To bring it back to the metaphor, the computer (your body) is a complex system. It has an incredible amount of simultaneous processes all running at once to produce what you see on the screen (movement patterns). If your practitioner's exposure to whats on the screen (the faulty movement pattern) began when they got the job at RadioShack, but they never studied computer programming, their ability to solve computer problems will be limited. This is why technician treatments are not optimal. Does it mean it will never work? No, it works all the time. Especially if you just had an orthopedic surgeon open up your screen and put everything back in the right spot with new wires.

Now many of you may be thinking, PT sounds a lot like working out. I already do that. Or, I already do that, with a trainer. What can PT offer that I shouldn't already be getting from my normal activity. I exercise daily, I get coached and I still have pain.

Well let me tell ya!

As a physical therapist, I was offered exposure to the NASA researchers of computers (the smartest people in physical medicine). NASA and Stephen Hawking (The Postural Restoration Institute and Ron Hruska) have exposed me to the deep underlying reflexive movement patterns that all humans employ to maneuver throughout daily life. Posture is often misunderstood as being the way we hold our spine, shoulders and head during daily activity. In reality, posture is the neuro-muscular strategy we employ to keep our physical structure oriented in space. (If you couldn't tell, this blog is about to get weird).

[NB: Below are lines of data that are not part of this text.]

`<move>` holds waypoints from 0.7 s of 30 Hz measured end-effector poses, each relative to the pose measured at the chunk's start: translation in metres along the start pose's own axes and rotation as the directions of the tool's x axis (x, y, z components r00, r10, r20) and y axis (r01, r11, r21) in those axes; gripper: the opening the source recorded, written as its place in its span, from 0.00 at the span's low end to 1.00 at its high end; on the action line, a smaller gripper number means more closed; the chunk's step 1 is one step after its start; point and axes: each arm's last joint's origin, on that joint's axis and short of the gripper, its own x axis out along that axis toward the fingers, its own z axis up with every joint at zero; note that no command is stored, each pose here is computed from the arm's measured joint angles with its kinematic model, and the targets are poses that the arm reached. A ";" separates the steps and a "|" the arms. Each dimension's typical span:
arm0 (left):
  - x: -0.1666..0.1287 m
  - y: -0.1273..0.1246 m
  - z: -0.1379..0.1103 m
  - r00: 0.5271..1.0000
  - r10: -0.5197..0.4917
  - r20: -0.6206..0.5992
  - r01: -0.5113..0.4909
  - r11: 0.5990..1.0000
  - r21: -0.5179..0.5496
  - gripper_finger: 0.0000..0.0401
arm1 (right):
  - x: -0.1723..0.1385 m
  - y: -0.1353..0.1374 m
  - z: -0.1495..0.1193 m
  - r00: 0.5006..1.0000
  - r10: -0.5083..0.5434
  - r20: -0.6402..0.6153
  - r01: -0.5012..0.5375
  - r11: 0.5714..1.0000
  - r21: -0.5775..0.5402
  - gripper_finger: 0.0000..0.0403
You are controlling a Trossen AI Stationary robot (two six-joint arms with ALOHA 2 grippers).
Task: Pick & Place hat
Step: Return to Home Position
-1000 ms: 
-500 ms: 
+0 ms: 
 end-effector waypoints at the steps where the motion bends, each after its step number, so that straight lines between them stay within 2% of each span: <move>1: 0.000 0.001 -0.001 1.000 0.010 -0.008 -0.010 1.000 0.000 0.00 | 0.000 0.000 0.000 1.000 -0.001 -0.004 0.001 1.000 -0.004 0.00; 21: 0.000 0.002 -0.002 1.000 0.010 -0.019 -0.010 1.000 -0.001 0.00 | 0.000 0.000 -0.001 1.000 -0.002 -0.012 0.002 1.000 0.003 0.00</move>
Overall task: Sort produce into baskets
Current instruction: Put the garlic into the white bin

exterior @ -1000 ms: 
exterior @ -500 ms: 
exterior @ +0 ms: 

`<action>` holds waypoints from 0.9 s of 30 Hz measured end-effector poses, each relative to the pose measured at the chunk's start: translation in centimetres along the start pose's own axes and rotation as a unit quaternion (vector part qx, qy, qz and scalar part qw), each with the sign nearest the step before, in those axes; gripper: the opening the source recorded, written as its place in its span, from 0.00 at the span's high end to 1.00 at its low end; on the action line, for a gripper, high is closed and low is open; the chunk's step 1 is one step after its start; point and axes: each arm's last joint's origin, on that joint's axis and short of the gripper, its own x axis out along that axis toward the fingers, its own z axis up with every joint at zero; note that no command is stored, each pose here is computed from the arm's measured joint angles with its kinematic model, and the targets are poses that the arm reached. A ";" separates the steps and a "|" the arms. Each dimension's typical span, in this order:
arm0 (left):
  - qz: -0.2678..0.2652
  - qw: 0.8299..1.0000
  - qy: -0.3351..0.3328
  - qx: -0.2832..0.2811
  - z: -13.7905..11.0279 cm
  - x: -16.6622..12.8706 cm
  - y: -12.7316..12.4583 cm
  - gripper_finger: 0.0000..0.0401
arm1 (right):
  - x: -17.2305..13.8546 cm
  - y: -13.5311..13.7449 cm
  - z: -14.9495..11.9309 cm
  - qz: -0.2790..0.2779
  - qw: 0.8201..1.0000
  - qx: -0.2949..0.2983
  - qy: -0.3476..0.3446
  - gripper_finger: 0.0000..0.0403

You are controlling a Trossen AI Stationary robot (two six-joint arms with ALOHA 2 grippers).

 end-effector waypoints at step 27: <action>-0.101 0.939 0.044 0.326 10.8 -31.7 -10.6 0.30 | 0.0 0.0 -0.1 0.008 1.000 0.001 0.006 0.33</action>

Posture begins at our rib cage and pelvis. The way our muscles move and maintain position of these structures during all the activities we do throughout the day decides what distribution of internal pressure we experience. For instance, if you slouch aggressively in your chair, you place increased pressure at the front of your intervertebral discs pushing back against the spinal cord. It's pretty awesome that your spine is an absolute UNIT when it comes to absorbing pressure, otherwise this might be an issue. However, if your neuro-muscular pattern of postural control lacks variability (you can't ever stop slouching) then that pressure might become an issue. Any sustained posture or pattern can be irritating for our systems, just have someone hold their finger lightly against your back and wait, in 5 minutes you are going to want to yank their hand off.

If your an athlete who has trained themselves to handle intense challenges for postural control (picking up heavy shit off the ground, pulling your heavy body up toward a bar, pushing heavy loads off your chest etc) but your neuro-muscular patterns lack variability, you will likely experience pain. You need to limit variability to perform a skill, but increase variability to not overuse a particular strategy and irritate the tissues. What does a big truck with no brakes do?

Pressure, we use it to lift heavy stuff with a firm inhale. What if your distribution of this pressure is asymmetrical (as all humans are). What if your pressure distribution asymmetry orients your hip, spine, shoulders, neck, knees, and ankles into positions that are not optimal for handling load? Answer: you've got problems my friend.

Let's stop there for now....

When seeking out services, do your homework. Your doctor may know a place to go, but likely doesn’t know who they are sending you too. Reach out, get the consultation, find out what your committing to and then commit.